Women with Elevated Blood Sugar Levels During Pregnancy are More Likely to Have Babies with Congenital Heart Defects New research out of Stanford University School of Medicine and Stanford Children’s Health found that pregnant women who have elevated glucose levels that don’t meet the diagnostic criteria for diabetes also face an increased risk for having children with congenital heart disease. While the risks of gestational diabetes have been well-studied, less attention has been paid to smaller metabolic changes in pregnancy. “I’m excited by this research because it opens up a lot of questions about how physiologic processes in the mother may be related to congenital heart disease,” said James Priest, MD, the study’s lead author and a postdoctoral scholar in pediatric cardiology. “Most of the time we don’t have any idea what causes a baby’s heart defect. I aim to change that.” The article can be found here.
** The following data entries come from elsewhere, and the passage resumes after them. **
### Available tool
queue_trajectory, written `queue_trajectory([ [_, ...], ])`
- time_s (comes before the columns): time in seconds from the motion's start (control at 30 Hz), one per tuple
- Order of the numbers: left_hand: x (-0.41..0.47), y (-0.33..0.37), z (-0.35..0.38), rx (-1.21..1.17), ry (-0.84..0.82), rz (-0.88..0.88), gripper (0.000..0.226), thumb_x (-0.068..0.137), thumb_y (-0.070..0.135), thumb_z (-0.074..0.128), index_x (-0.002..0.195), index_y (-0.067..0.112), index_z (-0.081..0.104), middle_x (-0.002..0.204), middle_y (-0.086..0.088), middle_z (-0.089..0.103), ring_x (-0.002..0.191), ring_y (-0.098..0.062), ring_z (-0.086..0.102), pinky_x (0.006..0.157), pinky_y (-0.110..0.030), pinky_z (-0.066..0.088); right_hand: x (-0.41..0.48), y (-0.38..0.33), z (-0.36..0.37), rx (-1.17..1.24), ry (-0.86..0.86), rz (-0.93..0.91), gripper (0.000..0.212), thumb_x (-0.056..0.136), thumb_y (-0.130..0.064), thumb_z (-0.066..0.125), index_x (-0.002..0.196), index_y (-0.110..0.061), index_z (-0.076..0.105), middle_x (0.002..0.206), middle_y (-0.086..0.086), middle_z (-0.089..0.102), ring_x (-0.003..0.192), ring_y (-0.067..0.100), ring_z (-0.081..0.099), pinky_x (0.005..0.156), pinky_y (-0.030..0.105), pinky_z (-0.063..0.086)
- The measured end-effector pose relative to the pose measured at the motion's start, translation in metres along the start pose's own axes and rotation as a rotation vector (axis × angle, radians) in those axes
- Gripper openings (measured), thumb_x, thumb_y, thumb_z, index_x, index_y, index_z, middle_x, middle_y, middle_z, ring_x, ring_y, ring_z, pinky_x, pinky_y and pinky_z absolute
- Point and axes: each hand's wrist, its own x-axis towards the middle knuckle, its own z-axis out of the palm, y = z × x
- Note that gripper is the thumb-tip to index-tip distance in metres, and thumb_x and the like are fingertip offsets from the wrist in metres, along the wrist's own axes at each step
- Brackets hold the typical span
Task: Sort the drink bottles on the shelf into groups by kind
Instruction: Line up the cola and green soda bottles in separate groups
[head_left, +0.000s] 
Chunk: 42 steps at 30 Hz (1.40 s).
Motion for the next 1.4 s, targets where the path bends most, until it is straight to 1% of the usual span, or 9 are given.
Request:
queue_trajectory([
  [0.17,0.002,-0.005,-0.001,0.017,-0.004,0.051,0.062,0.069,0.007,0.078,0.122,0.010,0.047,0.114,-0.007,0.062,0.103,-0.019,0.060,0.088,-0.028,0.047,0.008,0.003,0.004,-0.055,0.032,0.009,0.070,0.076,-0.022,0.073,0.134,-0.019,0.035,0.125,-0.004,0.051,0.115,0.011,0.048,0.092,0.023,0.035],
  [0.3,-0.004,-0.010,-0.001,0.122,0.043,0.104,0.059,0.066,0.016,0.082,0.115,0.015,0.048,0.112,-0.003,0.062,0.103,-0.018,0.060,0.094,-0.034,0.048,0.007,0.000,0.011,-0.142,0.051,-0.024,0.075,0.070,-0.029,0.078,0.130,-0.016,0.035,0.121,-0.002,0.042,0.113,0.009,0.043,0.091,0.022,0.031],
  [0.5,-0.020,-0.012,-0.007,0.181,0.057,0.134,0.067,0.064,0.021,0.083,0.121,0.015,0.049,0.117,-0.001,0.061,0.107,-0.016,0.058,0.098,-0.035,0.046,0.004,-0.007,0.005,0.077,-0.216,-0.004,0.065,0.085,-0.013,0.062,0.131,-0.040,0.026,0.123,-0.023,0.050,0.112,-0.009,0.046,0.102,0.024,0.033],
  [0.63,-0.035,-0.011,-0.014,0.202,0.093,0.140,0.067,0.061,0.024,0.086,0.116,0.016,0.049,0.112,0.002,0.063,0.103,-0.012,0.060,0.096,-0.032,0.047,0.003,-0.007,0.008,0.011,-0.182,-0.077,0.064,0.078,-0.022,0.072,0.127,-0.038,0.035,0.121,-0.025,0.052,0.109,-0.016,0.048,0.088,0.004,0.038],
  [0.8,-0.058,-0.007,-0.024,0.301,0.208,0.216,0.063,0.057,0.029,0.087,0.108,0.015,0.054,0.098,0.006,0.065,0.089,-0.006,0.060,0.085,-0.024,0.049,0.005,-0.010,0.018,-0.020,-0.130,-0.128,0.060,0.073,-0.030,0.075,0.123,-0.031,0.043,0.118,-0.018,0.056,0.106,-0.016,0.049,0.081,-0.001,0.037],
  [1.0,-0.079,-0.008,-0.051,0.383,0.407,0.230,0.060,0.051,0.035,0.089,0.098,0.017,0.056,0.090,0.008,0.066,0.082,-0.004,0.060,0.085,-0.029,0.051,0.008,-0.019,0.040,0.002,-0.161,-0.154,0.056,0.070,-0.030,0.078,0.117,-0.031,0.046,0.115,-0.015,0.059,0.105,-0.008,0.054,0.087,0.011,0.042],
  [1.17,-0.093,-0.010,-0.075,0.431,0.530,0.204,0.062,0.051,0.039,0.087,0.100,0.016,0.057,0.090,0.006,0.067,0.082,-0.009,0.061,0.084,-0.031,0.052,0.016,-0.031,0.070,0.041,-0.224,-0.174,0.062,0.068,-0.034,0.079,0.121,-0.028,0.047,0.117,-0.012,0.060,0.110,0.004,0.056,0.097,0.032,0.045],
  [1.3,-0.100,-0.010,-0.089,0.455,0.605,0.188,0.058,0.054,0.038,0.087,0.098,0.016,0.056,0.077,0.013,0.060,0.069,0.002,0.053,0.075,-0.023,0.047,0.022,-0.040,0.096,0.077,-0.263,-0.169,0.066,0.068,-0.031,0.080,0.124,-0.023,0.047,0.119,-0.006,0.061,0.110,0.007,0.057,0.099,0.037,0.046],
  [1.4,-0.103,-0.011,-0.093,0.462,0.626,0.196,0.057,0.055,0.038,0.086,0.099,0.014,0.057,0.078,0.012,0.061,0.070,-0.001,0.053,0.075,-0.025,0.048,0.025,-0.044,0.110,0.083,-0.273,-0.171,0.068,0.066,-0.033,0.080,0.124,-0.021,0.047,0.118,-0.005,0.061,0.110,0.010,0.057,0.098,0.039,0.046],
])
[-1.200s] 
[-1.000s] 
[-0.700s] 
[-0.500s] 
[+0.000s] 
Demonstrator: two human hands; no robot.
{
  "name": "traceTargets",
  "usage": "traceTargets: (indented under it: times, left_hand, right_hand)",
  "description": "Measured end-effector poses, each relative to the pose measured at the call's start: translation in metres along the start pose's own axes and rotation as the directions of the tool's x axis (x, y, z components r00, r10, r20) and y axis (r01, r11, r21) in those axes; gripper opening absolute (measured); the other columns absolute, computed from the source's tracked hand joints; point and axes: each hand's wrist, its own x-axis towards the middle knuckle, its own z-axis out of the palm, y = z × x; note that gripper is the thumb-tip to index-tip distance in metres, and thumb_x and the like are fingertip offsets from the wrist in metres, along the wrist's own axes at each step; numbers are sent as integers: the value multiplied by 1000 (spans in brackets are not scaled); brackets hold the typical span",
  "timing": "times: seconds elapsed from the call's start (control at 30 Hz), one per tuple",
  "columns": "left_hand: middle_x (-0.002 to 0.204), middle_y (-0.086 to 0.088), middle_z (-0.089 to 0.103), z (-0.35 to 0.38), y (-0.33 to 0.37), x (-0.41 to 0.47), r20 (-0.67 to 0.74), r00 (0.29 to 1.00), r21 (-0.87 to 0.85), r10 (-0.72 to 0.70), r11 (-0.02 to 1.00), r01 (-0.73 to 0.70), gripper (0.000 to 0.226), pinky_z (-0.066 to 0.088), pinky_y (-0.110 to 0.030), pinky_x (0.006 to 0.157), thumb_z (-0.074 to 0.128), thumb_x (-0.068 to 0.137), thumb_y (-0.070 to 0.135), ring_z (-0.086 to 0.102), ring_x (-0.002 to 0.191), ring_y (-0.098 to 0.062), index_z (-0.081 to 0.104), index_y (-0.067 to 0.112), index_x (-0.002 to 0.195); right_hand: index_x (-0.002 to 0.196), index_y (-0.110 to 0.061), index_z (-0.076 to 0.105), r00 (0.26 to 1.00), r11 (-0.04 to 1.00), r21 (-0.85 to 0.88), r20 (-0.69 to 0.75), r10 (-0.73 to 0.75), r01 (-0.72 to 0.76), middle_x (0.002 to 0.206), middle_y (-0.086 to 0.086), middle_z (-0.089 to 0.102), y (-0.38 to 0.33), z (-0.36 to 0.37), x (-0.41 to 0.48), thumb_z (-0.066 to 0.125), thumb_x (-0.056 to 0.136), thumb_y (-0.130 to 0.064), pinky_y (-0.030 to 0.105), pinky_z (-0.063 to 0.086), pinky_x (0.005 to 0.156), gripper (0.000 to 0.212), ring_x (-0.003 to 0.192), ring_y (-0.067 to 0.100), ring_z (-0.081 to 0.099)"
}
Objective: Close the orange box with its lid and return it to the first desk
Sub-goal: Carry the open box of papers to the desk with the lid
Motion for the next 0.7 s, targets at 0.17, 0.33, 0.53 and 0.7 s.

Smoking Around Young Children May Lead to Behavioral Problems Researchers from Inserm and Pierre and Marie Curie University (UPMC), in collaboration with the university hospitals of 6 French cities have found that pre- and postnatal exposure to tobacco can lead to behavioral problems in children. The association is stronger when exposure takes place during pregnancy and after birth. “Our data indicate that passive smoking, in addition to the well-known effects on health, should also be avoided because of the behavioral disorders it may cause in children,” concludes the researcher. Read more about the study here.
Infants Benefit from Word Repetition Recent research from the University of Maryland and Harvard University finds young infants benefit from hearing words their parents repeat. “Parents who repeat words more often to their infants have children with better language skills a year and a half later,” said co-author Rochelle Newman, professor and chair of UMD’s Department of Hearing and Speech Sciences (HESP). “A lot of recent focus has been on simply talking more to your child — but how you talk to your child matters. It isn’t just about the number of words.” To read more about the study click here.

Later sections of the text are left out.